Aim of the task: Please return the lines below verbatim, beginning at the one that has "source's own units" and stopping after the one that has "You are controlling", and add no other lines.

Extracted data:
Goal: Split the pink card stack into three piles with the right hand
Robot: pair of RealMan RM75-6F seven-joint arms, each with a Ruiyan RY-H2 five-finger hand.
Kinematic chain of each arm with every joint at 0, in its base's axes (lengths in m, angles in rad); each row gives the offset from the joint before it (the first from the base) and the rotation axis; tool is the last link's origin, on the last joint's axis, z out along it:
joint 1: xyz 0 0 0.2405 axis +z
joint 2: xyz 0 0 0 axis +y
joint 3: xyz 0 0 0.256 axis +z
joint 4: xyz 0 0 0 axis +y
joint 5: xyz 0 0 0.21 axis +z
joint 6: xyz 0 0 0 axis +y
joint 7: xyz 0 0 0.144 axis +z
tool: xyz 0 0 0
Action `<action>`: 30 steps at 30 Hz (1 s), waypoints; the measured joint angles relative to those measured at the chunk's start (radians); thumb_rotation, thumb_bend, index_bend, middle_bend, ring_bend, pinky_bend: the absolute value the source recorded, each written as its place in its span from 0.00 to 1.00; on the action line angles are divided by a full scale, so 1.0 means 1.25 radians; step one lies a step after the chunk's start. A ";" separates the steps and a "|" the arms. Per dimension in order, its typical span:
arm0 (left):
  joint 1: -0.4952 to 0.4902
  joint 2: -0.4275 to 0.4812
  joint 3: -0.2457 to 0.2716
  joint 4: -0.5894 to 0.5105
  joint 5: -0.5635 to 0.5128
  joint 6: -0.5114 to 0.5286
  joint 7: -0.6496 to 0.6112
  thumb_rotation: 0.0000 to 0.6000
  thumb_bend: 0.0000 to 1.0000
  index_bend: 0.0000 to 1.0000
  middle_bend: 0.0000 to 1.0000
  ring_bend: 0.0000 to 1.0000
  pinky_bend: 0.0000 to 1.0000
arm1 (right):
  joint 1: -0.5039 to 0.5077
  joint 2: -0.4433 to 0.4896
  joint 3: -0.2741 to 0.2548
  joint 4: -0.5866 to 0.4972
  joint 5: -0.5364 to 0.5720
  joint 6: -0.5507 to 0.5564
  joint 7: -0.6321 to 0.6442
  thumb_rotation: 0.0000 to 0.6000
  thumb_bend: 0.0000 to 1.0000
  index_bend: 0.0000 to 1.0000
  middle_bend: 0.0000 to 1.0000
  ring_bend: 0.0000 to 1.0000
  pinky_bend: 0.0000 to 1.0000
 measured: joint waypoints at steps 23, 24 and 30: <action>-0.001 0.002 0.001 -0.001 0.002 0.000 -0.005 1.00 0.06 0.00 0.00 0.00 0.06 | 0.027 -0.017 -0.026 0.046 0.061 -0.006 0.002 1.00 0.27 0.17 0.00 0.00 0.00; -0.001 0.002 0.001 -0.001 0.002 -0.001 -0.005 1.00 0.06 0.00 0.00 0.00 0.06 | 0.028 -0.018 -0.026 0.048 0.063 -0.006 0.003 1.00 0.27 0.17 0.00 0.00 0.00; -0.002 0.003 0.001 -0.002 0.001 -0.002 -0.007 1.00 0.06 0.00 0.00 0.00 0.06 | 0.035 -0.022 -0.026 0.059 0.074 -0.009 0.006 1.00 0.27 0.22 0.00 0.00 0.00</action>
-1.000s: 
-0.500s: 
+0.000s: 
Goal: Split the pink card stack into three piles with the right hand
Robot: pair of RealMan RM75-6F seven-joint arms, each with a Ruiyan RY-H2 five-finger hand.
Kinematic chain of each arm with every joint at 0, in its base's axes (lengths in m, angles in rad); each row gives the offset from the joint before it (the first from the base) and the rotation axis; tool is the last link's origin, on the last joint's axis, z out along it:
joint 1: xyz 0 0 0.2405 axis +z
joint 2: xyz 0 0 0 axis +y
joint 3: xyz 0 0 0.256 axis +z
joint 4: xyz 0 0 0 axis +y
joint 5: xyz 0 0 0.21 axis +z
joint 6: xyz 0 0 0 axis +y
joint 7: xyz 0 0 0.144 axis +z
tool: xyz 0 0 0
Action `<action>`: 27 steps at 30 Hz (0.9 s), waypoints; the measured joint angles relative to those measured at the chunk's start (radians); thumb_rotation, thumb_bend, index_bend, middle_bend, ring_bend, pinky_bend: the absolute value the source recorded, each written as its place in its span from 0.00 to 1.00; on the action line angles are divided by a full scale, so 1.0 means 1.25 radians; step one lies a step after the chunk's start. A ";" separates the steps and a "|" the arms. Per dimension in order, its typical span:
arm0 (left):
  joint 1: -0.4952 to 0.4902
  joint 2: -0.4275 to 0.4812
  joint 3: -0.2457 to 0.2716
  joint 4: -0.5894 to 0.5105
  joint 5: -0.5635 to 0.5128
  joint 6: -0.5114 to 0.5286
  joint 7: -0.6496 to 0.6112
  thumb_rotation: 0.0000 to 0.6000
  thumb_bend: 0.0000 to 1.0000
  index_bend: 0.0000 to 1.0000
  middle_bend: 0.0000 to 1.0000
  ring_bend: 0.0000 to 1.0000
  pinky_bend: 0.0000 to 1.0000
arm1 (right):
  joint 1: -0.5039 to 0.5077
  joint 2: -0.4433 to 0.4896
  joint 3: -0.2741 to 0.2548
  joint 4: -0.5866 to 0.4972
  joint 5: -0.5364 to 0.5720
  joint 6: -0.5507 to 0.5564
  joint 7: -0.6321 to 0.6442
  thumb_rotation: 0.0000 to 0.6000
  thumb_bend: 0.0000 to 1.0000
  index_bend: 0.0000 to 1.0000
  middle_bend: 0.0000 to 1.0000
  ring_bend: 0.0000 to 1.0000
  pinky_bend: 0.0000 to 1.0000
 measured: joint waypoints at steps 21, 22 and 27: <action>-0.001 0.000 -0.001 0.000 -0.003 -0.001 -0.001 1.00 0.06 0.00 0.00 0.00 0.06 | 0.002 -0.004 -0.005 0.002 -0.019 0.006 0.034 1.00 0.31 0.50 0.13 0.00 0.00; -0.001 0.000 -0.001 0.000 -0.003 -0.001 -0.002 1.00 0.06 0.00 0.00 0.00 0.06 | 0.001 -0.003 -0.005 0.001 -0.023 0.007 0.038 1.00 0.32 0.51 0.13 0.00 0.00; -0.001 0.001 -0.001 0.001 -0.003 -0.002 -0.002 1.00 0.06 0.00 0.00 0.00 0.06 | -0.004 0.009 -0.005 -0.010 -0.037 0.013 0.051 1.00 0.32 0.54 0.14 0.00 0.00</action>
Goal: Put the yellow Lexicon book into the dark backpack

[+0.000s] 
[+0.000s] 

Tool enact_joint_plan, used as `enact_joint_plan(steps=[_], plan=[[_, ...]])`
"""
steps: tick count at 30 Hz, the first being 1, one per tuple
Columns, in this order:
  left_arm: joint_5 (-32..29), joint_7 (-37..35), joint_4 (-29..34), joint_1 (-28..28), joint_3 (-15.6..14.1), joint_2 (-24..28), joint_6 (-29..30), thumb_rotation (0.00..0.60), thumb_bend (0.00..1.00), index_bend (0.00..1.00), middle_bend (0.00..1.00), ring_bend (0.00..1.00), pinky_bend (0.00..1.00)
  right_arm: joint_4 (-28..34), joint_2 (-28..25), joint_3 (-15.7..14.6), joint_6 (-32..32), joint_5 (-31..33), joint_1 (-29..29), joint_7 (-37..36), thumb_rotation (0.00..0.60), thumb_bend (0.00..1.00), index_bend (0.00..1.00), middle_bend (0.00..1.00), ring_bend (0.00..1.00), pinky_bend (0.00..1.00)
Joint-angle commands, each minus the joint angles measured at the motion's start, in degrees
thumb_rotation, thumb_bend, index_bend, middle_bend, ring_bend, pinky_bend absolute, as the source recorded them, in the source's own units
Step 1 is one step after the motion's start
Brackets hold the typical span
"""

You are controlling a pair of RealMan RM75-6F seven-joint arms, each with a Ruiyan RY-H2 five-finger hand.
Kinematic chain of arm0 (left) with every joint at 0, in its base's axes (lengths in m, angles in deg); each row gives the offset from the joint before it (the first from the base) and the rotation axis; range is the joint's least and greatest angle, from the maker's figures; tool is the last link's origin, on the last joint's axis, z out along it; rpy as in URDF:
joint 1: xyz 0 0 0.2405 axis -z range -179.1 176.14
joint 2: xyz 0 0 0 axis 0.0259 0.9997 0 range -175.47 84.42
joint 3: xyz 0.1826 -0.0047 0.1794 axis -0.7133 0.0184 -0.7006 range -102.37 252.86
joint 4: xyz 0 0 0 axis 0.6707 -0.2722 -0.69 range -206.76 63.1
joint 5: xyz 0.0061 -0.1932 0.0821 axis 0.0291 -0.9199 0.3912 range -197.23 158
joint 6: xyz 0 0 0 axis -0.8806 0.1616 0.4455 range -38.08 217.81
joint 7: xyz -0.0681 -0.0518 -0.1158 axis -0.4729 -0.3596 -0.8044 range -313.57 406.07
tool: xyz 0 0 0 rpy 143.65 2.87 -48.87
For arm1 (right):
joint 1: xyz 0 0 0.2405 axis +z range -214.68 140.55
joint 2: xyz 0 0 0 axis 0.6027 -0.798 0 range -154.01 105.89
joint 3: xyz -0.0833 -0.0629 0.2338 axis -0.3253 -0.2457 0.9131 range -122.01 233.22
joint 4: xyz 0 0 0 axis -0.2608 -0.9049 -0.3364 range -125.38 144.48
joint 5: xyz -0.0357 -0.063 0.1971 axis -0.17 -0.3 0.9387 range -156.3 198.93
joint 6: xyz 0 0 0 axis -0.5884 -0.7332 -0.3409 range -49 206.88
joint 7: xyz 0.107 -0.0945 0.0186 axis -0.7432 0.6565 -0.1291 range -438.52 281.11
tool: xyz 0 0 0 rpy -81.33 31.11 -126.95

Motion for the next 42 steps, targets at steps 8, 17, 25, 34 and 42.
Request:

Response:
thumb_rotation, thumb_bend, index_bend, middle_bend, ring_bend, pinky_bend absolute, as the source recorded them, in the source's own units
Step 1 is one step after the motion's start
Brackets hold the typical span
"""

You are controlling a pair of RealMan RM75-6F seven-joint arms, each with a Ruiyan RY-H2 five-finger hand.

The work on this exercise is finished.